In my last post, I wrote about the value of IT/Business collaboration, and the importance of a common language, a common definition of end-user experience – user transaction response time – as the one performance metric both IT and business have in common. In it, I provided some background on the importance of understanding exactly how we define response time, since this definition dictates the usefulness of the measurement. For the sake of brevity, I’ll summarize three common definitions here:
- Session-layer response time: request/response measurements specific to an application
- Application component response time: component-level performance unique to specific application functions
- User transaction response time: click to glass, or end-user experience
These definitions remain important as we consider the other key part of the organization that IT operations must collaborate with: the development team. This is something that you probably already do, perhaps too frequently, and these encounters might remind you of attempting to use your high-school French as you attempt to explain your indigestion to a harried pharmacy clerk in Paris. (I never claimed to be a master of analogies.)
Application Performance Triage and AA NPM: A Tenuous Partnership
Let’s set the stage a bit more. When there’s a performance problem with a critical application, our immediate goal is to restore service as quickly as possible. A triage approach begins with identifying the problem, progresses to isolating the fault domain, and leads to capturing enough diagnostic insight to prove the conclusion, facilitating efficient handoff to the appropriate domain team. Sound familiar? Not only is it something you practice frequently, it is the promise made by most AA NPM (and many other) solutions. But what constitutes appropriate diagnostic insight if the problem is related to application processing? (After all, they can’t all be network problems.)
The answer is something more than a session-layer response time measurement, that ubiquitous metric present in virtually all AA NPM solutions since the late 1990s. These very basic measurements summarize all request/response timings on a given TCP connection without differentiating between transaction types, unfortunately and unavoidably mixing 10 millisecond queries with 15 second reports. While the label – “Application response time” – may sound promising, the measurements themselves are relatively unactionable in real life. Armed with this measurement, the information you are able to pass to the development team is only slightly more interesting than saying “my network tool says your app is slow.” (Or, to the French pharmacy clerk, “J’ai mangé quelque chose de mauvais – I ate something bad.”) The result? The now-proverbial war room. (I’ll poke at some war room promises in another blog.)
In order for this DPI approach to be broadly effective, the analysis (decode) must be sophisticated and flexible enough to parse important transaction parameters. A contemporary example is a web application that uses a single URL for many different transactions, where the transaction parameters are not included in the URL string itself, but rather embedded in the request body. The decode must be able to understand and act on this complexity, and not use the single URL as the identifier for all transactions.
Transaction Visibility is Just the Beginning
This application transaction or component measurement can be considered the lowest common denominator required for effective collaboration with the development team. It should provide enough diagnostic insight to accomplish two goals inherent in triage:
- Accept that there is a problem related to an understandable application/code function (even though the data comes from a network tool)
- Begin to investigate the application logic invoked by the transaction, along with underlying dependencies.
The development team may still have to work to reproduce the problem (especially if it is intermittent) and trace code execution (this isn’t a Dynatrace PurePath, after all), but it achieves our stated goal of inter-team collaboration by defining the problem in language that the development team can relate to. (Ça va?)

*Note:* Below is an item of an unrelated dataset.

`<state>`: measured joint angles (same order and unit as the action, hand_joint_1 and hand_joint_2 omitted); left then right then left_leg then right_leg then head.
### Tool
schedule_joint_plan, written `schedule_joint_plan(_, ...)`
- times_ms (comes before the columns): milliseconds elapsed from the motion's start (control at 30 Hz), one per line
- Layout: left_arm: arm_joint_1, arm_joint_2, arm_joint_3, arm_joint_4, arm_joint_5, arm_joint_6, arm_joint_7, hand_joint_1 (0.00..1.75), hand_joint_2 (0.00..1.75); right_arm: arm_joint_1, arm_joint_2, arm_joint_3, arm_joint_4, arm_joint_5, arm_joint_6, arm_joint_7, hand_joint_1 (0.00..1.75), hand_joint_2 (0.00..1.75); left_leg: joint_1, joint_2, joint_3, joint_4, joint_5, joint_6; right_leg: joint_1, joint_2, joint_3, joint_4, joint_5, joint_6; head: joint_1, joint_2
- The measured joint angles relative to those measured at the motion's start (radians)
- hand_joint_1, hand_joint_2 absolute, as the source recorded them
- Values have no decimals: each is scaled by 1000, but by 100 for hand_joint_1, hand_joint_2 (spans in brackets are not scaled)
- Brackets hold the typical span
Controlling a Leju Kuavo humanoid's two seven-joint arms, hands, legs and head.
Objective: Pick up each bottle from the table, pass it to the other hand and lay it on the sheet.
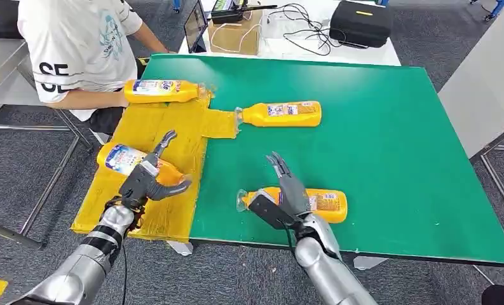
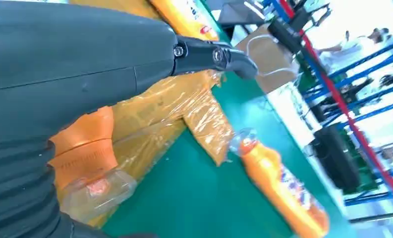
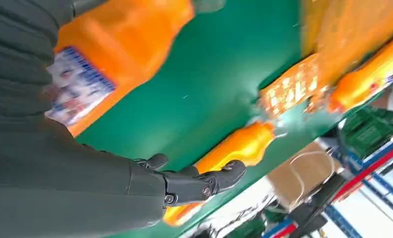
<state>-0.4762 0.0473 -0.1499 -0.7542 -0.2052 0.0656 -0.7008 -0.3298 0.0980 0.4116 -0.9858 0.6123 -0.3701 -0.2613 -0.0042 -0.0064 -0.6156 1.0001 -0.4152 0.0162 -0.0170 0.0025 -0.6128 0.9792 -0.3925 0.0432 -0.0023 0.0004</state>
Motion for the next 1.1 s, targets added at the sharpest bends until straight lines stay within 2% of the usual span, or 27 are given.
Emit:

If I were only concerned about highlighting the fundamentals of communicating with development teams, I might stop here. (In fact, in the extended AA NPM market, it’s quite common to stop here.) But there remains a critical missing link, one that significantly impairs your ability to leverage this application transaction insight.
Is There a Problem?
Without measuring end-user experience:
- You won’t know users are having a problem until they call you (unless something catastrophic happens).
- You will chase after problems that don’t affect users (because you’re monitoring dozens, or hundreds, of metrics and application components of varying impact).
- When a user does call to complain, you’ll have to interpret their definition of the problem into the corresponding application components to identify a starting point for triage.
The conclusion should be clear; you need to measure end-user experience. This is not generally a capability of most AA NPM solutions – in spite of much marketing phrasing that might suggest otherwise. (Even Gartner, in their Magic Quadrant for NPMD, suggests that end-user experience can be described as “application availability, latency and quality from a network perspective.”) Instead, true end-user experience monitoring requires a deep understanding of complex application behaviors, algorithms and insights beyond the relatively simple DPI-based transaction decoding I’ve focused on here. (Think of the vocabulary you’d require to explain your symptoms and discuss pharmaceutical, homeopathic and holistic treatment options with our friendly French pharmacist.) I’ve recently been referring to this extension to AA NPM as “Transaction Centric NPM” – emphasizing the importance of applying both application and user definitions to transaction measurements. This visibility is a unique differentiating capability of Dynatrace Data Center RUM.